#### WORK ORDER:
Repeat precisely the span of lines below that opens with the line containing "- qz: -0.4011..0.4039" and closes with the line containing "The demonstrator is", both included.

#### PROVIDED MATERIAL:
::::
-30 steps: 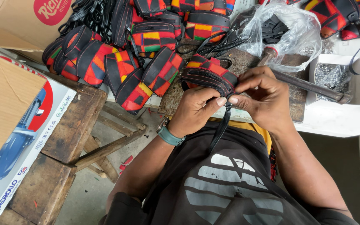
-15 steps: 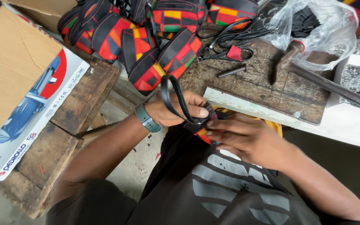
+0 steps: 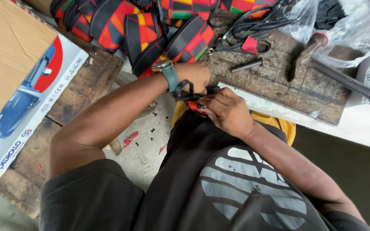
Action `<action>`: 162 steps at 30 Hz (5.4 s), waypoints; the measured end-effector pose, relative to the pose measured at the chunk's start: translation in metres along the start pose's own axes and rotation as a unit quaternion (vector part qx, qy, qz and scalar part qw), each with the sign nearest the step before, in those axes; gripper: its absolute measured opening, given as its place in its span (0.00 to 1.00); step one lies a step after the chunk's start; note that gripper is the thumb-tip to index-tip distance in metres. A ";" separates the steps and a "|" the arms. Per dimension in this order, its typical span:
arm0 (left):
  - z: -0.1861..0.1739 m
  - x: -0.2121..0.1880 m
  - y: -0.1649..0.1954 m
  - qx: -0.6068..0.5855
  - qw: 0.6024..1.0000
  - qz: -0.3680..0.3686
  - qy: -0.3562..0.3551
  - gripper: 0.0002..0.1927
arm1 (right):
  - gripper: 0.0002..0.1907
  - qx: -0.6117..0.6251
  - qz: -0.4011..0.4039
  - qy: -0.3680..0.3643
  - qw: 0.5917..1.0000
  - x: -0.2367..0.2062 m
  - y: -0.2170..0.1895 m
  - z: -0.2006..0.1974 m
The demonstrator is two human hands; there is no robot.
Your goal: The person attaches black straps to small colorful fabric pouches at a workbench. They thread the strap end through a metal ring on each pouch, fold it over, and use a hammer and pliers to set the fastener, then set the finished pouch on the table with the others and pick up the next one.
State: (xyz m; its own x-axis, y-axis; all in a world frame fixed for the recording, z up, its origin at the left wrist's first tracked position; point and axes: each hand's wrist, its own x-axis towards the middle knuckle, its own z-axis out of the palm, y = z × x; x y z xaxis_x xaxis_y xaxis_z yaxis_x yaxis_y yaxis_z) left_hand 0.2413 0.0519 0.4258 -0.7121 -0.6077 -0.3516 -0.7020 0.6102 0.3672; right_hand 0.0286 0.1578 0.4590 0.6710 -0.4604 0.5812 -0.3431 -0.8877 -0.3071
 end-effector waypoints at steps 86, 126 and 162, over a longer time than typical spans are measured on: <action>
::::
#### SOLUTION:
  - qz: -0.4011..0.4039
  - qy: -0.3680..0.3643
  - qw: 0.5917..1.0000
  - x: -0.2367..0.2062 m
  - y: -0.2170..0.1895 m
  - z: -0.2006..0.1974 m
The demonstrator is two human hands; there is no robot.

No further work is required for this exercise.